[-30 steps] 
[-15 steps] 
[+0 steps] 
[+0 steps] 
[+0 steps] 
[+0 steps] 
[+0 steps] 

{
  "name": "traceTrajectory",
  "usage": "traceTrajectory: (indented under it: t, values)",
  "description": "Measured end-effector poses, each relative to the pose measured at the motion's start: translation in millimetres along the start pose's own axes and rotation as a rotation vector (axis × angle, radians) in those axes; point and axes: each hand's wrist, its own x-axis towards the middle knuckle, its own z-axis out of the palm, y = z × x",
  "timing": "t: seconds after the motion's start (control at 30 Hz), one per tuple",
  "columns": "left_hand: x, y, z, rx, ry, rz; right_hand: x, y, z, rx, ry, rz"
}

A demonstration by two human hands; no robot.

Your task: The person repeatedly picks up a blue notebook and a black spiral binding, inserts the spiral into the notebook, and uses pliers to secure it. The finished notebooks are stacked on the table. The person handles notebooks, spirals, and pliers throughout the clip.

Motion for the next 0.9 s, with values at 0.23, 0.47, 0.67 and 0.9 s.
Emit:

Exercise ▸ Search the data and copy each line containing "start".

Result for this task ▸
  "description": "Measured end-effector poses, each relative to the pose measured at the motion's start: translation in millimetres along the start pose's own axes and rotation as a rotation vector (axis × angle, radians) in those axes; point and axes: each hand's wrist, its own x-axis towards the middle knuckle, its own z-axis out of the palm, y = z × x",
  "timing": "t: seconds after the motion's start (control at 30 Hz), one per tuple",

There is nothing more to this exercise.